- [Try it]
Find all lines below containing the string "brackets" and return them.

- [Material shown]
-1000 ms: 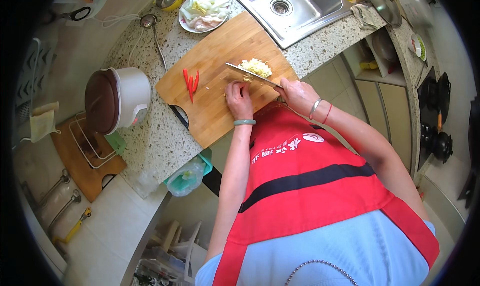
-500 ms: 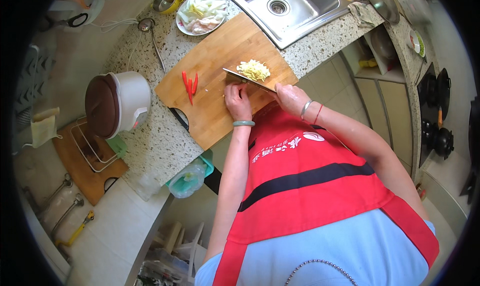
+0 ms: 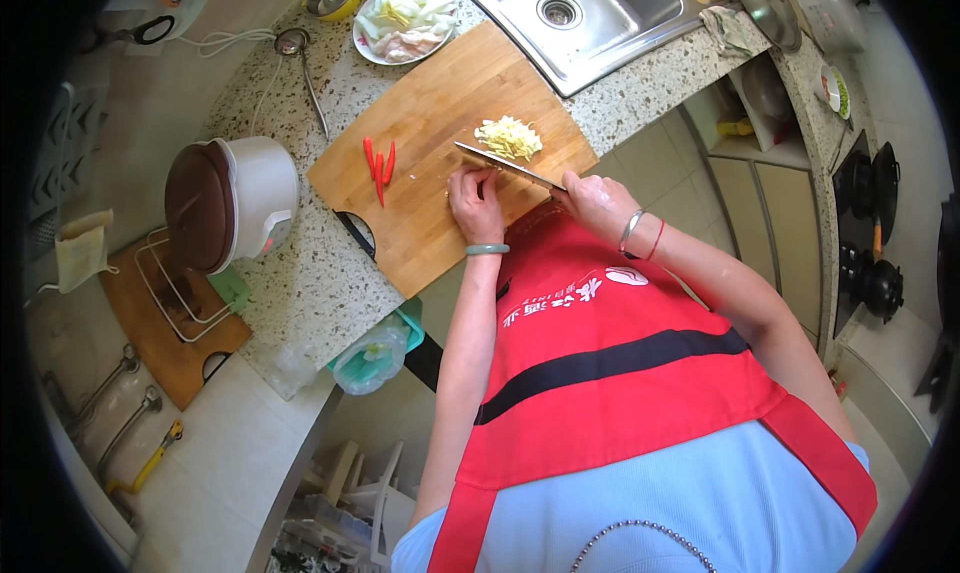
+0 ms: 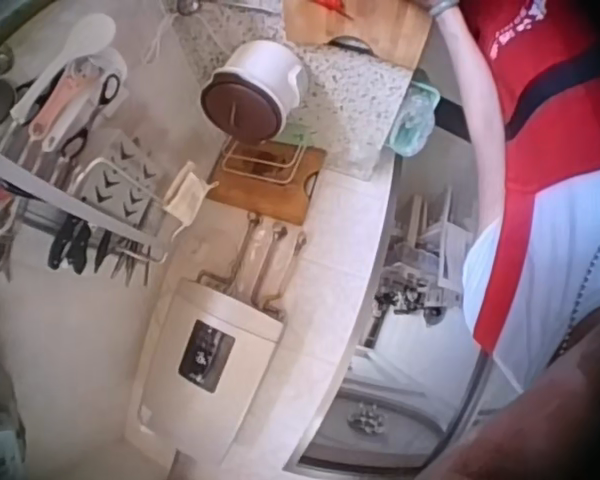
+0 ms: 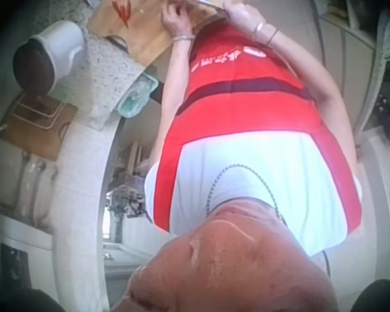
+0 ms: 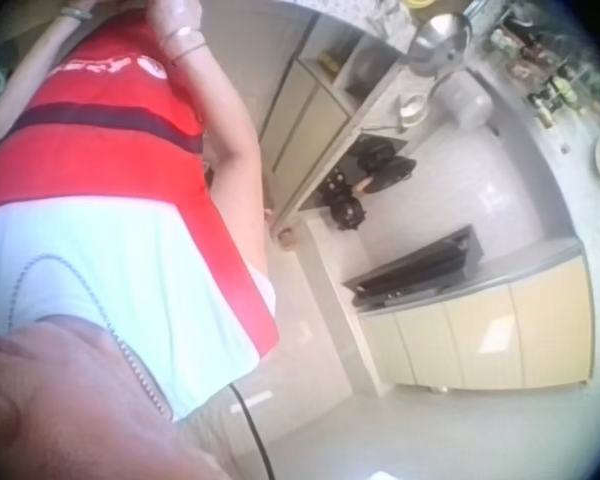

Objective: The person uses a cleaver to slice garlic cloves and ginger root into thin pieces on a wooden cutting board. The person also slices red chili peppers. The chopped ingredients are gathered into a pile on the board.

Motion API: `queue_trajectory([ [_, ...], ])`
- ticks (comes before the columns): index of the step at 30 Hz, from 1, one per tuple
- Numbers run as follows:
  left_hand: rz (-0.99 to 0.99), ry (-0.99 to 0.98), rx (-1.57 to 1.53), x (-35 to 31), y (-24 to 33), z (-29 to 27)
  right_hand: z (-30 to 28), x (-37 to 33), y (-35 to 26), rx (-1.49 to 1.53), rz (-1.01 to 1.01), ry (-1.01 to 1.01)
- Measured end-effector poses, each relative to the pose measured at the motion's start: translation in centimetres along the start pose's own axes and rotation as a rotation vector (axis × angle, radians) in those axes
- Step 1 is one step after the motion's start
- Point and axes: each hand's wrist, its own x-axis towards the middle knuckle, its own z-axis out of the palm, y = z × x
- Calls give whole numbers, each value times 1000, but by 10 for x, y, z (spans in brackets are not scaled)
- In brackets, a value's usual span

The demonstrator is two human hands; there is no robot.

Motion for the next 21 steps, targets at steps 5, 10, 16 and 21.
queue_trajectory([
  [5, 36, -3, 45, -1, -6, 1, 8, 1, -12, -9, 50, -25],
  [10, 54, -28, 50, 3, 2, 0, 21, 14, -2, -11, -1, 39],
  [16, 33, -10, 1, 1, 3, -3, -2, 11, -5, 6, -20, 61],
  [21, -33, 1, 18, -4, -1, -4, -4, 5, -10, 0, -8, 15],
])
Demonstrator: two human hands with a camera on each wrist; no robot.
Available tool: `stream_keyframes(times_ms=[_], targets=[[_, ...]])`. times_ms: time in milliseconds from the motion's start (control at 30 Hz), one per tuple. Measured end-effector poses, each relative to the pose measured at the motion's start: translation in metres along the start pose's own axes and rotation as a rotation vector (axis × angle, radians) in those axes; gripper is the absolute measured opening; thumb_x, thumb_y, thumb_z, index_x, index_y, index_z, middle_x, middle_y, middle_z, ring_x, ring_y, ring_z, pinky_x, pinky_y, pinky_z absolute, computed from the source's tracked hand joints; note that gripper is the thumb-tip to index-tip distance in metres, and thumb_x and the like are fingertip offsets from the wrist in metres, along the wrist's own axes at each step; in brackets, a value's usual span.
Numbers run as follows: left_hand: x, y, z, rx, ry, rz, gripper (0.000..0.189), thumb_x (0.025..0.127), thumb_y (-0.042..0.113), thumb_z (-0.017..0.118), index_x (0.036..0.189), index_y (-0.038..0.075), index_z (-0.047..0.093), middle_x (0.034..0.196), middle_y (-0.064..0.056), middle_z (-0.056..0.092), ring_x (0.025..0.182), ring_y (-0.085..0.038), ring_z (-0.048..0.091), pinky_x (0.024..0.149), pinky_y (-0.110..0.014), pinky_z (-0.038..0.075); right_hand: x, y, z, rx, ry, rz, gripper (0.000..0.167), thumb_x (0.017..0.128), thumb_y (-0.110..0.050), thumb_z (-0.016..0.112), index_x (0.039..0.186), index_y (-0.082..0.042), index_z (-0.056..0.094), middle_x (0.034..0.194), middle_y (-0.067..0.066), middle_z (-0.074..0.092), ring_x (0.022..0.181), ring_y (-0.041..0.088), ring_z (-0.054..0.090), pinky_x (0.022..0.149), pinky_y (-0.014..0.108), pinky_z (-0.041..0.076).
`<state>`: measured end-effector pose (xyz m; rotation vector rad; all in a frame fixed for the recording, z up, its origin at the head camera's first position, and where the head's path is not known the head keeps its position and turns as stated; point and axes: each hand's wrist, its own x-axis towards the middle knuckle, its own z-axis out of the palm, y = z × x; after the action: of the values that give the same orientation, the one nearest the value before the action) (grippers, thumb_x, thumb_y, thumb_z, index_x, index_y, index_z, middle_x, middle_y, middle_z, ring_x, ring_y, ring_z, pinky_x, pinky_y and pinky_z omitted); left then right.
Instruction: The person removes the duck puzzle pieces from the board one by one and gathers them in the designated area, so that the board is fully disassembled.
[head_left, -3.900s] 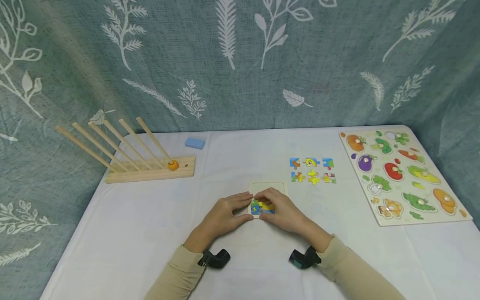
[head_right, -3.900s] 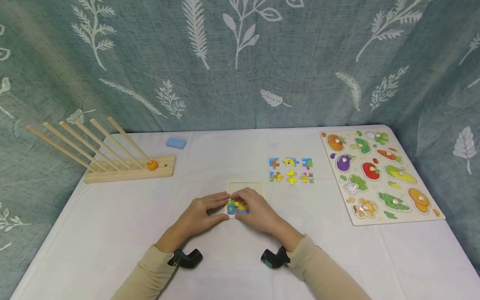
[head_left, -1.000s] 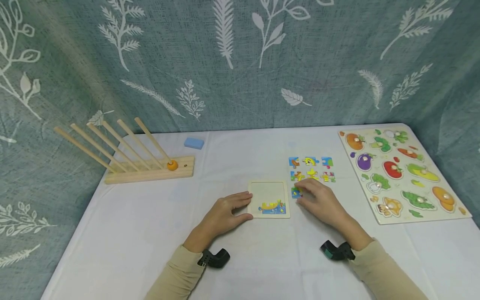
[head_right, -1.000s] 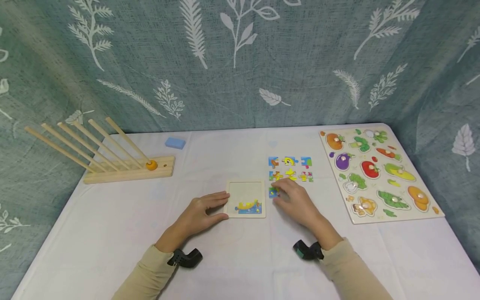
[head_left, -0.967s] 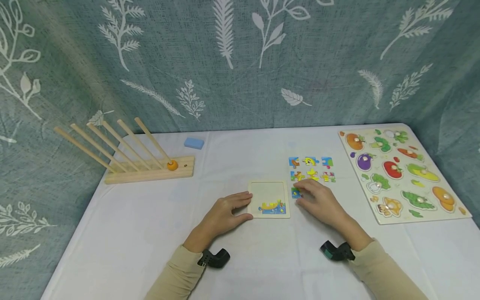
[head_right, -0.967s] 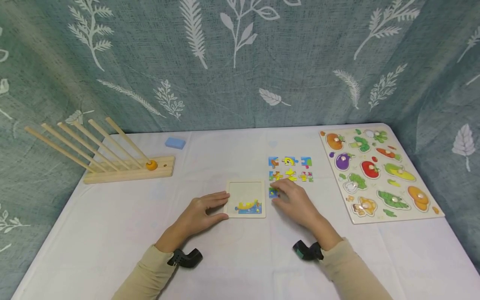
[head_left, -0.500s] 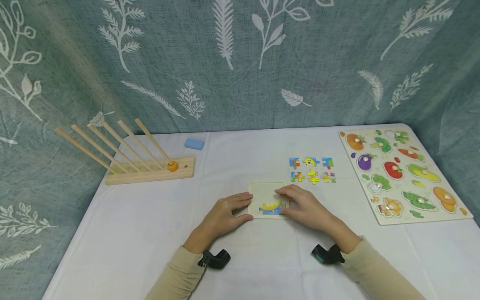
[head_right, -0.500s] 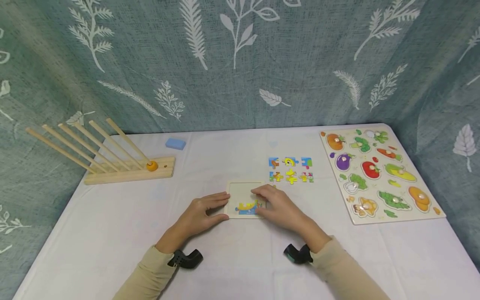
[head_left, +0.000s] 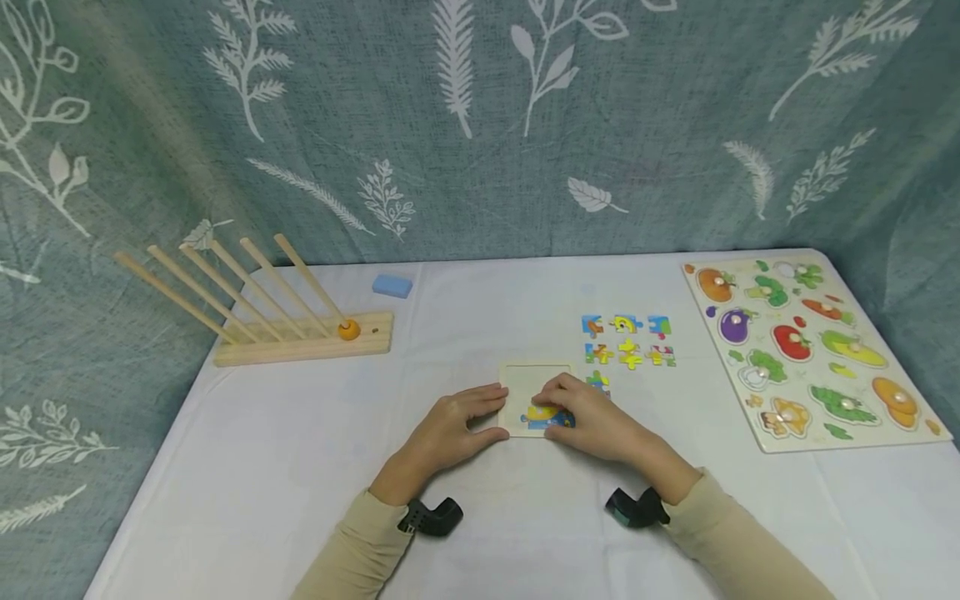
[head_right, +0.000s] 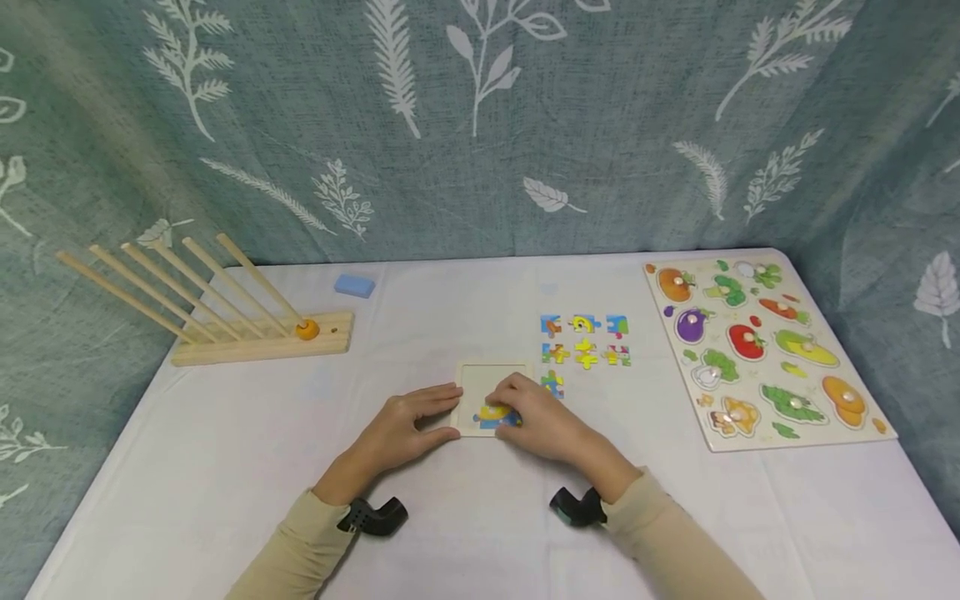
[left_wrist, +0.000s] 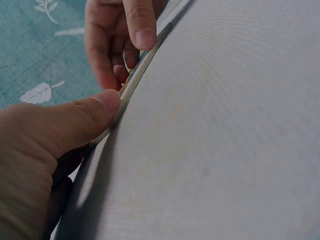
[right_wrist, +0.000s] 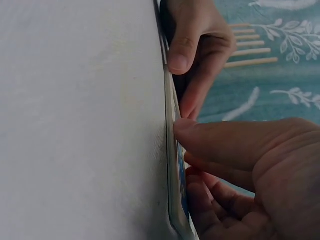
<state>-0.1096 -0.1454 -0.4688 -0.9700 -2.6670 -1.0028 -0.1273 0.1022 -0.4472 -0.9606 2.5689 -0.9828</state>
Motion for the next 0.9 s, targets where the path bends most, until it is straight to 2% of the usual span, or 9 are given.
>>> stream_keyframes(times_ms=[267,567,900], targets=[[0.0006,0.0001,0.0007,-0.001,0.000,-0.004,0.049,0.077,0.024,0.079,0.117,-0.001,0.066,0.123,-0.009,0.065,0.118,-0.022,0.059,0.098,-0.035,0.050,-0.0015,0.0022,0.0028,0.028,-0.007,-0.003,0.031,0.086,-0.016,0.070,0.117,-0.011,0.065,0.112,0.000,0.054,0.103,0.015,0.055,0.091,0.037,0.049],[0.0008,0.0005,0.0005,-0.010,0.000,0.001,0.048,0.078,0.022,0.078,0.117,-0.002,0.066,0.123,-0.010,0.065,0.118,-0.024,0.059,0.097,-0.037,0.051,-0.0022,0.0051,0.0045,0.090,0.007,-0.002,0.034,0.085,-0.015,0.071,0.118,-0.014,0.062,0.115,-0.002,0.057,0.106,0.012,0.055,0.094,0.037,0.048],[0.0009,0.0013,-0.0002,0.001,-0.002,-0.007,0.049,0.077,0.024,0.079,0.117,-0.001,0.066,0.123,-0.010,0.064,0.119,-0.024,0.059,0.098,-0.037,0.050,-0.0026,0.0095,0.0073,0.142,0.036,0.009,0.033,0.087,-0.009,0.067,0.120,-0.014,0.065,0.114,0.000,0.058,0.105,0.016,0.056,0.090,0.035,0.048]])
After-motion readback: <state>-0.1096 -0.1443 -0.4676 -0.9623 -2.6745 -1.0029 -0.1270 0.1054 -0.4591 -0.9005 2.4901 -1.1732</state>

- [Answer box]
- Calls give whole numbers, each value times 1000, but by 10 for x, y, z (spans in brackets are not scaled)
- In brackets, a value's usual span
Available tool: `stream_keyframes(times_ms=[_], targets=[[_, ...]])`. times_ms: time in milliseconds from the motion's start (control at 30 Hz), one per tuple. Measured end-effector poses, each relative to the pose measured at the motion's start: translation in metres along the start pose's own axes and rotation as a rotation vector (axis × angle, radians) in those axes; gripper is the absolute measured opening; thumb_x, thumb_y, thumb_z, index_x, index_y, index_z, middle_x, middle_y, middle_z, ring_x, ring_y, ring_z, pinky_x, pinky_y, pinky_z absolute, computed from the source's tracked hand joints; note that gripper is the thumb-tip to index-tip distance in metres, and thumb_x and the like are fingertip offsets from the wrist in metres, along the wrist's own axes at each step; in brackets, a value's usual span.

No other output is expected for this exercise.